For those who are able to remain in their home, struggling to meet a mortgage payment often means foregoing medical care or extending a few groceries beyond their capacity to nourish, triggering a cascade of health concerns.

While no region or demographic has been immune, the researchers determined that half of all rural counties have experienced an increase in severe housing cost burden since the housing crisis of 2006 to 2010, and that nearly one in four black households spend more than half of their income on housing.

Garrett County is Maryland’s westernmost county, abutting the state’s West Virginia and Pennsylvania borders. According to the County Health Rankings, it ranks 15th among the state’s 24 counties in health outcomes, health behaviors and clinical care, and 17th in quality of life.

The Garrett County Community Action Committee is a private nonprofit agency that works to build economic security for lower-income families and households. Affordable housing has been an area of concerted focus.

Duane Yoder, the agency’s president, said that while the home-ownership rate in the county is high, much of the housing stock is mobile homes that are in poor condition.

“One of the things that’s happened is that the community has been successful in creating jobs,” Yoder said. The county’s unemployment rate was once three times that of the state and the nation; it’s now roughly equal to those rates. But many of those jobs are in the services industry, and the pay is moderate to low.

“What that does in terms of housing,” Yoder explained, “is that it has created what our economic-development people and the business community are saying is an absence of affordable workforce housing. That’s become the big economic-development issue in the county.”

Affordable workforce housing is housing that is considered to be reasonably affordable for moderate to middle-income workers.

A primary concern for Garrett County, like for so many rural Appalachian communities, is the aging of its population – young people leaving in search of more and better opportunities. A declining population has a ripple effect, with implications for a community’s health. It can make it more difficult to recruit health care professionals and result in the closing of the local hospital.

So the community asked itself, Yoder said, “Can we do something to promote affordable housing that is targeting workforce-level incomes, and see if that stabilizes the population – see if that creates a younger population with children and a new economic energy that comes out of the younger households.”

The county commission has appropriated more than a million dollars the past couple of years to the Garrett County Community Action Committee for a down-payment assistance program. The stipulation is that the house must be in Garrett County.

The groundbreaking for a 90-unit senior housing development called the Meadows at Mountain Lake, completed in 2017 in Mountain Lake Park, Maryland. Photo: Courtesy Garrett County Community Action Inc.

The community has also invested in mixed-income rental housing, with units available for different income levels.

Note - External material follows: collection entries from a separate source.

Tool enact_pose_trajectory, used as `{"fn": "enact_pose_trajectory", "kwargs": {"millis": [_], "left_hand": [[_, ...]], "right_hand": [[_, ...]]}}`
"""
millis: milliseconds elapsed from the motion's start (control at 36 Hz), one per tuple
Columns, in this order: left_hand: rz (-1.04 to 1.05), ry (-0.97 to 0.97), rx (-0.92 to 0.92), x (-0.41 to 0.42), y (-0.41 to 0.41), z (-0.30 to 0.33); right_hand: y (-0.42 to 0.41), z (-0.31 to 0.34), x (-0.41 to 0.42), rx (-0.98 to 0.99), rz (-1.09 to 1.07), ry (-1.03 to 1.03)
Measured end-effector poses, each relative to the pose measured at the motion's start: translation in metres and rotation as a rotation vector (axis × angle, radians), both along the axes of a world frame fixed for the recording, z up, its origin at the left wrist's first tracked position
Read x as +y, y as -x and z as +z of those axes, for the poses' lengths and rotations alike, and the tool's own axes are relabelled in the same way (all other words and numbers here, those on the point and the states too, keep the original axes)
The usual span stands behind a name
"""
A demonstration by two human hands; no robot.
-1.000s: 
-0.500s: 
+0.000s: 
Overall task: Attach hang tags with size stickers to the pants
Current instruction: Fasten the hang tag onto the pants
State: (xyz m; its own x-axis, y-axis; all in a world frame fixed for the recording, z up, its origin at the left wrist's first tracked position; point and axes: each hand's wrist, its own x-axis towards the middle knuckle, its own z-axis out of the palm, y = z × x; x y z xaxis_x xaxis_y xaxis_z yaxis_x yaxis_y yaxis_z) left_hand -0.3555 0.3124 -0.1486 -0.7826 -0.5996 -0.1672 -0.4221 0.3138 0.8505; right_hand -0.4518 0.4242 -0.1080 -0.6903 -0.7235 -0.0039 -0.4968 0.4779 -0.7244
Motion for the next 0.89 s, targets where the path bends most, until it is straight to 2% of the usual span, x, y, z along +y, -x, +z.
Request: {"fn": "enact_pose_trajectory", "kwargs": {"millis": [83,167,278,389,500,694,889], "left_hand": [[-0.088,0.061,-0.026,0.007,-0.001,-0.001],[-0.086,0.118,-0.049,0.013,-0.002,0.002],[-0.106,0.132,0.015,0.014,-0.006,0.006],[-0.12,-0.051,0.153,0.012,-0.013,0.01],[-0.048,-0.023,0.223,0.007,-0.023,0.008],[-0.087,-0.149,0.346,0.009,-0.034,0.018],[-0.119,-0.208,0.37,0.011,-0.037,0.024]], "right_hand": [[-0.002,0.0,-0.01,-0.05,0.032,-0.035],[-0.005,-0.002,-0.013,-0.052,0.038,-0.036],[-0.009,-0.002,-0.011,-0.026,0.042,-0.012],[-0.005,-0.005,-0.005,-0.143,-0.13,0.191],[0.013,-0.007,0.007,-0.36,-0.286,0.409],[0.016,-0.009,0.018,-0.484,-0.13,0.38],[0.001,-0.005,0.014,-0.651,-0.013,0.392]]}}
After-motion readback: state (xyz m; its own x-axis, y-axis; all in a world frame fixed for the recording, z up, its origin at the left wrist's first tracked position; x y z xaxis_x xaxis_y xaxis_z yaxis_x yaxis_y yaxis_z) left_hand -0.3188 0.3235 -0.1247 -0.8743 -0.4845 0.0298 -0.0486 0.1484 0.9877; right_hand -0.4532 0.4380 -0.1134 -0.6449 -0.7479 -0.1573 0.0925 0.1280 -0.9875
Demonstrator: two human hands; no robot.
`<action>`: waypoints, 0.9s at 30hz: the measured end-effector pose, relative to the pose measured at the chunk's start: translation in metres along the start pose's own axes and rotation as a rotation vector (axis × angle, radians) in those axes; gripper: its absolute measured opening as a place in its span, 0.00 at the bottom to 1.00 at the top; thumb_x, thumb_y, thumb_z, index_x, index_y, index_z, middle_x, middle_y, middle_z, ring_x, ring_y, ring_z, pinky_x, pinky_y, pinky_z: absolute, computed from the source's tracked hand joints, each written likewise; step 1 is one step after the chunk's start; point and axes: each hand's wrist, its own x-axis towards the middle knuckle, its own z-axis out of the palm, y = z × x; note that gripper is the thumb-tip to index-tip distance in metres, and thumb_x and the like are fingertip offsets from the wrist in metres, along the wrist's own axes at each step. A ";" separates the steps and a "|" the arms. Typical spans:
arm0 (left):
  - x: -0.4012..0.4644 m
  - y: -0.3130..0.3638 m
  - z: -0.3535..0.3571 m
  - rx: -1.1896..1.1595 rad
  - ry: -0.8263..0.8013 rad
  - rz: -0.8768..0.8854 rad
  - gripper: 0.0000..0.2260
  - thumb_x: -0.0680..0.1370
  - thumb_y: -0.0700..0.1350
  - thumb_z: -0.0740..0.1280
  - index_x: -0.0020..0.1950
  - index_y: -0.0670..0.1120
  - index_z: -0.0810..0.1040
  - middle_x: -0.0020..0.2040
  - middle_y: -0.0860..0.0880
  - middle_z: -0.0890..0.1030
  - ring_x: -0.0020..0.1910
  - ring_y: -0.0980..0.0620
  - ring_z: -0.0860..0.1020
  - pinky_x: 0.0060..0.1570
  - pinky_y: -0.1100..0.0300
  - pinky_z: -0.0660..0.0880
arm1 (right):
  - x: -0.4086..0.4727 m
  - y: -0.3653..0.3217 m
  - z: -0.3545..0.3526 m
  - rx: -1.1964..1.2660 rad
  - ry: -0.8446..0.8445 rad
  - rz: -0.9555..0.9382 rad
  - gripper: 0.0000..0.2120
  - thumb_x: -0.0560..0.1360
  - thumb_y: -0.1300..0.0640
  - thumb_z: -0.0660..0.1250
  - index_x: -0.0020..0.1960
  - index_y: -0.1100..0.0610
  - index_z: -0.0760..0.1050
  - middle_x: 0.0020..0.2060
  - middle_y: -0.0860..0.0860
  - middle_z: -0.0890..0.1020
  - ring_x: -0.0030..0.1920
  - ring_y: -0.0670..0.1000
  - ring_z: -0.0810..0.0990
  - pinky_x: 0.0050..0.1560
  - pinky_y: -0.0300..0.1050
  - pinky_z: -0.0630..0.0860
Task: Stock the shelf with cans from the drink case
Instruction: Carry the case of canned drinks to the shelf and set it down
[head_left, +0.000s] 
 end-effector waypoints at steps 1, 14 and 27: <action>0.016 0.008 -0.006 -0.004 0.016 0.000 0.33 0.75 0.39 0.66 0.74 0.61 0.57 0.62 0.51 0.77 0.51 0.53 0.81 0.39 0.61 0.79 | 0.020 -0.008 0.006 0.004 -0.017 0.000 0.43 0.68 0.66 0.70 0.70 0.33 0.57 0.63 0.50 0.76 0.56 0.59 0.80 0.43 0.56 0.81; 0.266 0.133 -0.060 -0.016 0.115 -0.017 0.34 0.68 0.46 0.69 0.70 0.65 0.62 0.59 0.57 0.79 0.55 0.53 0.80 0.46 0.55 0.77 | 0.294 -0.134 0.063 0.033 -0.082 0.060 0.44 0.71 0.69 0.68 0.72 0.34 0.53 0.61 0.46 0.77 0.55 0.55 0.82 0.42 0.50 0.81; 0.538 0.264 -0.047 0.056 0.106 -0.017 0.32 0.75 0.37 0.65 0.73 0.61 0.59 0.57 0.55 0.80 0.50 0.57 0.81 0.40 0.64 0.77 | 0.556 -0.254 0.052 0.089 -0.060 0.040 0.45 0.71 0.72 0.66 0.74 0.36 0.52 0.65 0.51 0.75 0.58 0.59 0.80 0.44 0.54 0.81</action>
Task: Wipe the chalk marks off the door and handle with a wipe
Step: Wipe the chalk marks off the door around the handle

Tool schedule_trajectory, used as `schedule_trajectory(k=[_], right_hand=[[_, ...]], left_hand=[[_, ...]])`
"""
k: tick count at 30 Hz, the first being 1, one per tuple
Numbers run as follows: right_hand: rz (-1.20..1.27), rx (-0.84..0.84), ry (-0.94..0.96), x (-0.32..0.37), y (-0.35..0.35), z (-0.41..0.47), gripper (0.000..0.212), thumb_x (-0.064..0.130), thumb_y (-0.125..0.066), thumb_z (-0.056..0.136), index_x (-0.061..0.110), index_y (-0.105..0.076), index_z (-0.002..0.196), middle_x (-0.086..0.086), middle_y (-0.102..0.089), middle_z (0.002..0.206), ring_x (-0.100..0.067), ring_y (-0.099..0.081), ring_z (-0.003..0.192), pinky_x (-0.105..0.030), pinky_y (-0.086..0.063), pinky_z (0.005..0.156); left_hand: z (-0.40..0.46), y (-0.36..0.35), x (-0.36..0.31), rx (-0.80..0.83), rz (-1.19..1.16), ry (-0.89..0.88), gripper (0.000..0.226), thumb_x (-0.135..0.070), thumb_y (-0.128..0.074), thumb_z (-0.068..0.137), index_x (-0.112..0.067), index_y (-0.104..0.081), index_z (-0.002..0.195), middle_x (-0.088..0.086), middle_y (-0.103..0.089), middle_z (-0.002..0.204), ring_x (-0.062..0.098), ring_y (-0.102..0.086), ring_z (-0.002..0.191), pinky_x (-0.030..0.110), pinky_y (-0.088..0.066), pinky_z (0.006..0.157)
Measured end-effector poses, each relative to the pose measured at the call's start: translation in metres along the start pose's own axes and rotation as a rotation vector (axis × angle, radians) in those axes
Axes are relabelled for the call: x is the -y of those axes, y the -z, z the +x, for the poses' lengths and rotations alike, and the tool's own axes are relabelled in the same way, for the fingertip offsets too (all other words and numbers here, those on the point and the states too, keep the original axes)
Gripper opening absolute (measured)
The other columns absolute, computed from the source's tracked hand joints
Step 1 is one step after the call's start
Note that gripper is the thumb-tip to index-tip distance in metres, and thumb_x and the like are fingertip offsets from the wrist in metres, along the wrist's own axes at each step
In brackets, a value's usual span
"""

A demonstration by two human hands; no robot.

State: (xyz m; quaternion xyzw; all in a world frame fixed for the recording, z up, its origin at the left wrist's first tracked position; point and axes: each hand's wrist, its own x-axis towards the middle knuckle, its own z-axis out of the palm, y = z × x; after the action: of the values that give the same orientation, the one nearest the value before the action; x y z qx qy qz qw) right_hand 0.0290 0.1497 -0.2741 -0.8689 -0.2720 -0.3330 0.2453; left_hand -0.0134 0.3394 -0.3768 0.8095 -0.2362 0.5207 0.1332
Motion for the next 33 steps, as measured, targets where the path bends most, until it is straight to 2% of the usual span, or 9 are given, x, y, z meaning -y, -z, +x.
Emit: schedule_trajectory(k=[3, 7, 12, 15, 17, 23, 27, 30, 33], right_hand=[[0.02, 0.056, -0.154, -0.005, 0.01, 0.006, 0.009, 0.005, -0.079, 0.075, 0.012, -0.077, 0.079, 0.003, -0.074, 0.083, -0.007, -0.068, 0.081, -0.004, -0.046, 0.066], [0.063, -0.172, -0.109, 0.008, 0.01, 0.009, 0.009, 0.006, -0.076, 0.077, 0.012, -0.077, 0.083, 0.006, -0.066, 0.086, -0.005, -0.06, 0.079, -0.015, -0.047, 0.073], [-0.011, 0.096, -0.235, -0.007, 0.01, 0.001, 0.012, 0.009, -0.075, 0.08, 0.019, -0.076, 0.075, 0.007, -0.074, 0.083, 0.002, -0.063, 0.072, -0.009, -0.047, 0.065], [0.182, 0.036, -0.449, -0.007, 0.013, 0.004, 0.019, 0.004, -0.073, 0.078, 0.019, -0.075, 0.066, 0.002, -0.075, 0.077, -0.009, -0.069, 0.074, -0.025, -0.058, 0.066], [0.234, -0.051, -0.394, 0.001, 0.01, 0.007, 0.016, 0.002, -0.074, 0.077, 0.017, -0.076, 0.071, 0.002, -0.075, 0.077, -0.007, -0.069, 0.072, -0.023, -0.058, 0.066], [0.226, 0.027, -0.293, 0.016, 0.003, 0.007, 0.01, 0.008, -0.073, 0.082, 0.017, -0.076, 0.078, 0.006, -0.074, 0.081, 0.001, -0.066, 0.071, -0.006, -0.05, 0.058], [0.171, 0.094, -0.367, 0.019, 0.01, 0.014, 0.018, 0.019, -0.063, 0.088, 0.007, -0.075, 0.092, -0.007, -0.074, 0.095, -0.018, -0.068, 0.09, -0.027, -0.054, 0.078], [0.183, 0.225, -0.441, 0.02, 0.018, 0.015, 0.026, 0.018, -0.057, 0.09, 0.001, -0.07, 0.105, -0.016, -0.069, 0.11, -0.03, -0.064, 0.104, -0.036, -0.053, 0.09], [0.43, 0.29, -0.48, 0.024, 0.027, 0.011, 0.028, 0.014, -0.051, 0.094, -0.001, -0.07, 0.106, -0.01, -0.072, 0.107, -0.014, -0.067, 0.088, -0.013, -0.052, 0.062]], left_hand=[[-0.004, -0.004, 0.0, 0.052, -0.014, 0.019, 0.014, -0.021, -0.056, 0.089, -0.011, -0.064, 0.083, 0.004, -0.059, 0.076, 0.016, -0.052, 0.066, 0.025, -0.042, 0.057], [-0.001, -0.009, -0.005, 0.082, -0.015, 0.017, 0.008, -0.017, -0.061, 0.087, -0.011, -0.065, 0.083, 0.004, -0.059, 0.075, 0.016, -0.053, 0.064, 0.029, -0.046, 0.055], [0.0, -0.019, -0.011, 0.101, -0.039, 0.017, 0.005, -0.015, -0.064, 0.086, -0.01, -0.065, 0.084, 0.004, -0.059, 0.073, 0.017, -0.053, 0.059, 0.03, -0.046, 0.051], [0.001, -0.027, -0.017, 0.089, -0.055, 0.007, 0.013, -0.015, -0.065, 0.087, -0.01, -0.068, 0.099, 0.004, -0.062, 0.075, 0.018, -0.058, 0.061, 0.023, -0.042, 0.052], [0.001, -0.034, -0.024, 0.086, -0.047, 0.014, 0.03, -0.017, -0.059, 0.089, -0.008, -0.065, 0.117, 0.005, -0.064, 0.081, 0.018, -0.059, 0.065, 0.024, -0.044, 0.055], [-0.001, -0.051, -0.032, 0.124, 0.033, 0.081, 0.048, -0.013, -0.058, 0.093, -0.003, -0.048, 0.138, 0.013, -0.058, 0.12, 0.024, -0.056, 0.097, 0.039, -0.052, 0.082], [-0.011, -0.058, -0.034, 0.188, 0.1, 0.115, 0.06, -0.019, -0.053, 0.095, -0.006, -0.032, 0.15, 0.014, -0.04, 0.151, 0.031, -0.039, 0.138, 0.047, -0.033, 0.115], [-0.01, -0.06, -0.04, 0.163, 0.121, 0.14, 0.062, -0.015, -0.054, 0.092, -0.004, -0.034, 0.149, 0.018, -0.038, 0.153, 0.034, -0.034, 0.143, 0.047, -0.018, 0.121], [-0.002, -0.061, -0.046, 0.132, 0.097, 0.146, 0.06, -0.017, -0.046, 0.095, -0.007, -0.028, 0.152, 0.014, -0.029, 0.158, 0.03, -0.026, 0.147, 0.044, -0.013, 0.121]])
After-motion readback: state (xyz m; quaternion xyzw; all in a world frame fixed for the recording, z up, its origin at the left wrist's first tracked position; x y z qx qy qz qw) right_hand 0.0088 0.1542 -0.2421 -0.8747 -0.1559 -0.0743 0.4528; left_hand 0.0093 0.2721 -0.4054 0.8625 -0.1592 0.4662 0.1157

So while striving to bolster its residents’ quality of life in the here and now, the community is aiming toward a healthier future.

“It’s an economic-development strategy trying to address the issue of the decline in our population,” Yoder said. “We’re using housing as a strategy to promote economic development.”

Reason for Hope

The County Health Rankings authors write that “when too much of a paycheck goes toward the rent or mortgage, it makes it hard to afford the doctor, cover utility bills, or maintain reliable transportation to work or school. Owning a home can help build savings, providing stability and wealth over time.”

This is the 10th year of the rankings, Aliana Havrilla notes. “What gives me hope, broadly, is that we have knowledge and understanding of what drives better health.” That knowledge is now being coupled with practical strategies, she said. “We see a lot of these promising approaches and ideas across the country.”

“We’re really starting to understand both the drivers and the opportunities. That’s what gives me hope.”

Taylor Sisk is 100 Days in Appalachia’s health correspondent.